Content starts

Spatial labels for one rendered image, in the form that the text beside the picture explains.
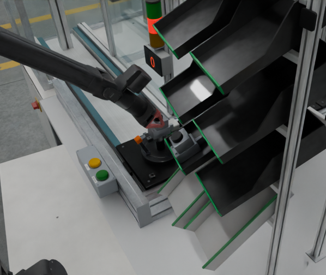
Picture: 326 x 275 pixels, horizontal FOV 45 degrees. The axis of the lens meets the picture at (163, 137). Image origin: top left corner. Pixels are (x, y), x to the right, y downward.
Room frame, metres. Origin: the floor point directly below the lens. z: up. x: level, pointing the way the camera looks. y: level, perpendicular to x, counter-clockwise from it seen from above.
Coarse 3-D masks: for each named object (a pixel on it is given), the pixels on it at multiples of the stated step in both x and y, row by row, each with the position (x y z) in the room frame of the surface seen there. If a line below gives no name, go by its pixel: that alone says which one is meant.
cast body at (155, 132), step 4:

Content ends

◆ **Problem**
Skip every image and output the remaining records exactly.

◆ **Final answer**
Spatial labels for one rendered image, in the form that the text beside the picture explains.
Picture: 326 x 275 pixels, horizontal FOV 45 degrees. The axis of the lens meets the picture at (163, 137). Image origin: top left corner. Pixels are (x, y), x to the right, y downward.
Room frame, metres. Origin: the floor point directly below the lens. z: up. x: level, pointing the way the camera looks. y: level, perpendicular to x, counter-clockwise from it seen from above.
Coarse 3-D masks: for each named object (a pixel on it is given), the pixels on it at multiples of the stated step in both x and y, row by row, each with the position (x y z) in the room frame of the surface seen there. If a line below gives no name, go by its pixel: that alone says which one is meant.
cast body at (155, 132), step 4:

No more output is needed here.